Millions of people got a taste of what that was like. And Republicans are taking it away. Not because it’s economically the best decision. We know now it’s not, it’s going to cost you $12 billion. But because they want their corporate donors to get their, their little workers back and they’re going to keep paying them the below poverty wages. They’re going to struggle to make ends meet. But those massive corporations are going to be doing just fine. And they’re going to keep making enough money to keep funding these Republican politicians who are going to in turn, keep pushing policies that keep these workers in poverty. That’s the cycle. When we say systemic poverty, this is what we’re talking about. This is the cycle. You force these people to go work for slave wages, the corporations make all the money. The corporations then pay off the politicians.

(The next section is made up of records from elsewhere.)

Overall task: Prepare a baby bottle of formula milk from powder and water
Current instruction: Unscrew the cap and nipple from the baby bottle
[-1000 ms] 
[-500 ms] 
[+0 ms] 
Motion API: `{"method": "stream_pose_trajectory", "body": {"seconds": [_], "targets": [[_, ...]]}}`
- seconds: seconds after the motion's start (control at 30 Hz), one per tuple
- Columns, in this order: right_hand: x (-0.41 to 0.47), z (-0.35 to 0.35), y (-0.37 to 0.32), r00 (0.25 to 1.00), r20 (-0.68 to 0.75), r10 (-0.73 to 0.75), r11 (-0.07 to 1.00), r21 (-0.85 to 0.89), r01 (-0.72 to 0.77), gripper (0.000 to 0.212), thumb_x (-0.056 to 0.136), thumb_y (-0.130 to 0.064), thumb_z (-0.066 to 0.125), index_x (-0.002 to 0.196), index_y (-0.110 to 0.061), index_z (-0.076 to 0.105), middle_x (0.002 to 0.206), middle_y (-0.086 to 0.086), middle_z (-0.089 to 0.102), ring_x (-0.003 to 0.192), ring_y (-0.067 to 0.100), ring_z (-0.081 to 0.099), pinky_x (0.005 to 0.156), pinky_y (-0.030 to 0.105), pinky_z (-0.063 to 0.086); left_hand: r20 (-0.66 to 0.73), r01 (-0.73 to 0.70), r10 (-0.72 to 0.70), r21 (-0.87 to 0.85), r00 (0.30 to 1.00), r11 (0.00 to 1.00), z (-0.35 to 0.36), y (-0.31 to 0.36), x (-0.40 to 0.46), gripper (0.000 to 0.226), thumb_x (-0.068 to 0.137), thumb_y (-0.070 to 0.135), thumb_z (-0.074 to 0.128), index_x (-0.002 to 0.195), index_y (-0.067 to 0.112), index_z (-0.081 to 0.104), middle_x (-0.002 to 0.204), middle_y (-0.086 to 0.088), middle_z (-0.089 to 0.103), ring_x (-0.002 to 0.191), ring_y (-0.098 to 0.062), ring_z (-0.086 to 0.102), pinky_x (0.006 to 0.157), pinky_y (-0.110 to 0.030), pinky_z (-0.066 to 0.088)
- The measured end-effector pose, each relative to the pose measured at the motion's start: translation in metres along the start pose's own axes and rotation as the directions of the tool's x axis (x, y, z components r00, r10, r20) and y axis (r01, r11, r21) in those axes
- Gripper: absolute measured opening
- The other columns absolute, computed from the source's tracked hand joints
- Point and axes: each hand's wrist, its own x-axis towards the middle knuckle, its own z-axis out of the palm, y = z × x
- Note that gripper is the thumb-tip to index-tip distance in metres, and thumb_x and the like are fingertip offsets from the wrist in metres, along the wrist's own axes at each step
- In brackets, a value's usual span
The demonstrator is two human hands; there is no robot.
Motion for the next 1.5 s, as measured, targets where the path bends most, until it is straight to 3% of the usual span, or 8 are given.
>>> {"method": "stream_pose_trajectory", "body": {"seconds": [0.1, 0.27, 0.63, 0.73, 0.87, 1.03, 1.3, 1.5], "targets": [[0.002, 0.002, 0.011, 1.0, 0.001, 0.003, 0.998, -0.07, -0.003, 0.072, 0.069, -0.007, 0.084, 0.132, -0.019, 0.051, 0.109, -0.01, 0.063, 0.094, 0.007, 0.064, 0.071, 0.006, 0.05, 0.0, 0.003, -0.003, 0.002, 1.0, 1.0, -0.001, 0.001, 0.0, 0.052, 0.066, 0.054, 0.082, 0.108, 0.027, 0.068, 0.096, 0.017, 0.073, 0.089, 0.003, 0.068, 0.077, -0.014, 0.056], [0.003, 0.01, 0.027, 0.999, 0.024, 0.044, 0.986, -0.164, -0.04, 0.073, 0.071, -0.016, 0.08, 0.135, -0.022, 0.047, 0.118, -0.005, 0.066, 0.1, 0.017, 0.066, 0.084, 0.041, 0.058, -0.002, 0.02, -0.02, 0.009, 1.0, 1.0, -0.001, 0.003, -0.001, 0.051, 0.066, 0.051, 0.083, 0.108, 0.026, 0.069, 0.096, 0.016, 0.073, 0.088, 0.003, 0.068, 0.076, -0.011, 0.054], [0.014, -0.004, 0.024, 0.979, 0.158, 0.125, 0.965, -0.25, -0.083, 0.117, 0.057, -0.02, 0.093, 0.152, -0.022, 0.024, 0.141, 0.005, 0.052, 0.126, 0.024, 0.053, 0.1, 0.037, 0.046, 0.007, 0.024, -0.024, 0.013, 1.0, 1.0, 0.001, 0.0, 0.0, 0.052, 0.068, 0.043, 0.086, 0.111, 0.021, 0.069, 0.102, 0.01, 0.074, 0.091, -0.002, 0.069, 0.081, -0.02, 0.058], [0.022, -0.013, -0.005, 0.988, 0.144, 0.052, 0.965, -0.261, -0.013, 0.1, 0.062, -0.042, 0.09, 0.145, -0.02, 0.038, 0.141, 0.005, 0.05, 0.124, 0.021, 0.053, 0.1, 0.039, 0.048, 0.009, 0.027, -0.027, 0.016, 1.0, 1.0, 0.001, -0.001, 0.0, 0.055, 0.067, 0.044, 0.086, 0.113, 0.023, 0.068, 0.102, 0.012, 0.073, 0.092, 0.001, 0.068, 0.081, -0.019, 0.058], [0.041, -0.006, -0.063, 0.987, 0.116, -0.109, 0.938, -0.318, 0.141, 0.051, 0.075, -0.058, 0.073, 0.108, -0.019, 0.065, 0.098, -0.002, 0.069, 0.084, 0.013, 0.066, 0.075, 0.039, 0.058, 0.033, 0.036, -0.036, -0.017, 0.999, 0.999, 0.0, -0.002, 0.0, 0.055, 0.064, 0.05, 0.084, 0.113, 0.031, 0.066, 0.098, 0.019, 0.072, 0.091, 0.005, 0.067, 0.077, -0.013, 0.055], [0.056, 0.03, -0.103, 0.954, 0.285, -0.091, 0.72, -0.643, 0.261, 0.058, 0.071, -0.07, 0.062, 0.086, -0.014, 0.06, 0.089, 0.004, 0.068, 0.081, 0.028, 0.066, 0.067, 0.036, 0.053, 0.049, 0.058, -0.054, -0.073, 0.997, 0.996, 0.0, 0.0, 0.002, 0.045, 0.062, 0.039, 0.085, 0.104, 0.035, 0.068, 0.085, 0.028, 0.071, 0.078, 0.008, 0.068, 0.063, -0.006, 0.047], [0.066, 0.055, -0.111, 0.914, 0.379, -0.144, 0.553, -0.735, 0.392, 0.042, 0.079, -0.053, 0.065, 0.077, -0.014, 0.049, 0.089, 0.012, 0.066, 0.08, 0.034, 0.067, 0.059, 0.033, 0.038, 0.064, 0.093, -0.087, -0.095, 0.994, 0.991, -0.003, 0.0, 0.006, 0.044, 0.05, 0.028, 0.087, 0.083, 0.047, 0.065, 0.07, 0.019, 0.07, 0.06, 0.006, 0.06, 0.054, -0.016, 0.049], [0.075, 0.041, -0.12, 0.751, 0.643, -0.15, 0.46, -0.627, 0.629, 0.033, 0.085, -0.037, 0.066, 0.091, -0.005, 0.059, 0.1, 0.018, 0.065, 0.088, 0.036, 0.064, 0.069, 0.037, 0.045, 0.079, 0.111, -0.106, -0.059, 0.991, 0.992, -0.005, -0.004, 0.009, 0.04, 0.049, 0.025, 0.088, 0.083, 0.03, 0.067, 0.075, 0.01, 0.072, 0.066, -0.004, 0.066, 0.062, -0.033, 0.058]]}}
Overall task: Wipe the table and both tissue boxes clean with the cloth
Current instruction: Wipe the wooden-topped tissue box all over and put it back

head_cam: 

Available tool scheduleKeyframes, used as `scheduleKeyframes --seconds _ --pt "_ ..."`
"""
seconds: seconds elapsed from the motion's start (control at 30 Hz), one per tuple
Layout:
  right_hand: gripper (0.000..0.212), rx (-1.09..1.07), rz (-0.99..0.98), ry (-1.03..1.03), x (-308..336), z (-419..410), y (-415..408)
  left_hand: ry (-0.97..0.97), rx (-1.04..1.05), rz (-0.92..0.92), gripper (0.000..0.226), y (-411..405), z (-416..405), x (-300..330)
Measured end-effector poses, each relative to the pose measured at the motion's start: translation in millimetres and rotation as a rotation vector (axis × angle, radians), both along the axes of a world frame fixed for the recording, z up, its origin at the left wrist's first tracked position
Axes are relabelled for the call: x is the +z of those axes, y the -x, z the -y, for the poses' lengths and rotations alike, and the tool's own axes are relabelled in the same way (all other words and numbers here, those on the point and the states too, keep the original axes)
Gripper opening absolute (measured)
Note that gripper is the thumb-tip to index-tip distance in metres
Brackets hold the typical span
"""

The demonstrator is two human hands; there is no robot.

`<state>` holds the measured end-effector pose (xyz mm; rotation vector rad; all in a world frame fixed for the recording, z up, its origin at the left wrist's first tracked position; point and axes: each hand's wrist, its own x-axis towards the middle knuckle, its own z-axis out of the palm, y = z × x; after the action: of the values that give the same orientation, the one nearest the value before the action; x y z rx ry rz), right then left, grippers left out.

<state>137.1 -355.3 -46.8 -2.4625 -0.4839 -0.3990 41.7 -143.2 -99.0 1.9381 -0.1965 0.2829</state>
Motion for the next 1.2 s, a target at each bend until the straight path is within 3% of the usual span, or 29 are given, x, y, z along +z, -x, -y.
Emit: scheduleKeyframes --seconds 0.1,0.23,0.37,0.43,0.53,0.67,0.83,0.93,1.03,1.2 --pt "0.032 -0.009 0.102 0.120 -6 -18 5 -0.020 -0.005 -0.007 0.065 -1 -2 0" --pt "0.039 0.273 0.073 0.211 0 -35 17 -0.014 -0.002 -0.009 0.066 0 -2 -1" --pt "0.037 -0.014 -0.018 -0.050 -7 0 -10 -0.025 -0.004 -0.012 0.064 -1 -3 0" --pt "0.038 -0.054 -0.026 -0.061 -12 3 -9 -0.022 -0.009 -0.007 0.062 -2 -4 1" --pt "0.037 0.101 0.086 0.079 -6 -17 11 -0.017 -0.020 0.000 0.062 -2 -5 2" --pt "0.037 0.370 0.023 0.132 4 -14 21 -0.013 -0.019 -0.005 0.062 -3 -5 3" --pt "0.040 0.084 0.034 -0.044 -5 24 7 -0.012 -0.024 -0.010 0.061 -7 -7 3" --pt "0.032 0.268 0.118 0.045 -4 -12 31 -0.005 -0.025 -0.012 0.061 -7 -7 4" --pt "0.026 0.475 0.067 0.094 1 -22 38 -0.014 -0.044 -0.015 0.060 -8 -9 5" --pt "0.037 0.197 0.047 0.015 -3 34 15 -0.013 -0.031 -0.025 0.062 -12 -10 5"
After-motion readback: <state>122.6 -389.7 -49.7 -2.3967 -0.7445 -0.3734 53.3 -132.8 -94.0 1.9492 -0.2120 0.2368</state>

The politicians then don’t do anything, such as raising the minimum wage, so that Corporations can keep a little bit more money in their pocket. Even though these same corporations have already admitted that if we raise the minimum wage, they actually make more money. So yes, it’s systemic. It’s also idiotic because none of it makes any sense. It’s all counterintuitive. It’s all, everybody working against their own best interest and I, for the life of me, can’t understand it. But I’m assuming some MBA holding shareholder somewhere has a much smarter brain than I have. And they’re the ones who say that, even though we’re better off if we raise the wages, let’s keep doing what we’re doing because I’ve got a fancy Ivy league degree, even though all the data is proving me wrong.